Cela étant, il convient de noter que les utilisateurs de ces appareils et les propriétaires d'inventaires disposent d'une infrastructure existante et opérationnelle permettant de recueillir les préférences des utilisateurs en matière de consentement. Cela facilite grandement l'élaboration de structures de publicité ciblée de manière conforme, c'est-à-dire en offrant aux utilisateurs une possibilité claire de définir et de gérer leurs paramètres de confidentialité.

Ainsi, médias, fabricants de TV et responsables du traitement des données doivent travailler ensemble pour comprendre les lois sur le consentement en vigueur dans chaque pays, et s'assurer que les préférences du public soient respectées en temps réel.

Comment acheteurs et vendeurs peuvent tirer partie des partenariats en CTV

Les partenariats entre fabricants peuvent être utilisés pour atteindre une certaine portée sur des marchés fragmentés, comme le prouvent les approches de LG, Samsung et Amazon Fire Stick. Et comme nous le savons, chaque fois qu'une portée est atteinte dans notre industrie, l'attention se porte rapidement sur la façon de mesurer son succès. Pour les annonceurs français en particulier, la bonne solution de mesure pourrait être utilisée pour combler le fossé entre les problématiques actuelles de consentement des utilisateurs et l'accès à des données de qualité pour une meilleure segmentation.   
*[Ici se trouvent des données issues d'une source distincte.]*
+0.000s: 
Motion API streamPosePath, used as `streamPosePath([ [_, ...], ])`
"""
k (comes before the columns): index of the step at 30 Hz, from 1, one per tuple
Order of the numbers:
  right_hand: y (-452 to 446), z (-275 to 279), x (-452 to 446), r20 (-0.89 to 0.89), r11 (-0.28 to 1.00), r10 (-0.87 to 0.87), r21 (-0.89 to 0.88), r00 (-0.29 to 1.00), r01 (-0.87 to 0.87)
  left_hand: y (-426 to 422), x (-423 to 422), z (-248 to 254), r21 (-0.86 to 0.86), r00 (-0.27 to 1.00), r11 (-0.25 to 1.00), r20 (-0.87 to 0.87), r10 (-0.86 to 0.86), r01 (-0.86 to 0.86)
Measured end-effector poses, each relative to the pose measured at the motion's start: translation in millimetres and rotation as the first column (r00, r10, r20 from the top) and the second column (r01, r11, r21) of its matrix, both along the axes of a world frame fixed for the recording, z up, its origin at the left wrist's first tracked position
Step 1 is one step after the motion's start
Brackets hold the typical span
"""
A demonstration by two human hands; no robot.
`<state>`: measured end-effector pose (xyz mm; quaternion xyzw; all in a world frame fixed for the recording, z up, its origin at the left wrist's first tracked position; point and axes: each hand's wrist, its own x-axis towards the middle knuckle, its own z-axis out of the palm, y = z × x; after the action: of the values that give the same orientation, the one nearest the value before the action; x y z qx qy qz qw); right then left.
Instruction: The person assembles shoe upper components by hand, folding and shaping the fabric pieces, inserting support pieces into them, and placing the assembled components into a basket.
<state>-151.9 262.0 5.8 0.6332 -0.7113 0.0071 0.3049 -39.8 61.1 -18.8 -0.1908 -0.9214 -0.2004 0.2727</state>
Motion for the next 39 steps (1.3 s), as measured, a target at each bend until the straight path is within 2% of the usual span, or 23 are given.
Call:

La bonne nouvelle est que plus le marché mûrit, plus les outils de mesures se perfectionnent. Ainsi, il existe désormais des solutions de mesure sophistiquées permettant de réellement démontrer la valeur ajoutée de la publicité en CTV. Ces solutions, par exemple, sont en mesure de déterminer les audiences qui ont été touchées exclusivement par les campagnes CTV d’une marque dans le cadre d’une campagne TV globale. Ces solutions permettent ainsi non seulement de déterminer les foyers supplémentaires touchés, mais également le taux de téléspectateurs exclusivement digitaux touchés qui n'auraient pas pu l’être si la campagne avait été en TV linéaire seule.

Conclusion 

Alors qu'il est crucial pour tous les acteurs de l'écosystème de la publicité vidéo de continuer à investir et à expérimenter tous les aspects de ce format - du contenu attrayant à la mesure de son efficacité, les fabricants d'appareils de télévision commencent à prouver leur valeur dans leur contribution à sa croissance dans la région EMEA. Un partenariat avec des entreprises telles que Samsung, LG, Roku ou même le Fire Stick d'Amazon, qui ont toutes pour vocation de diffuser des publicités pertinentes en fonction des préférences en matière de vie privée du public, pourrait être la clé de la croissance de la CTV française. Et surtout, cela pourrait contribuer à renforcer la confiance du public dans ce média très prometteur.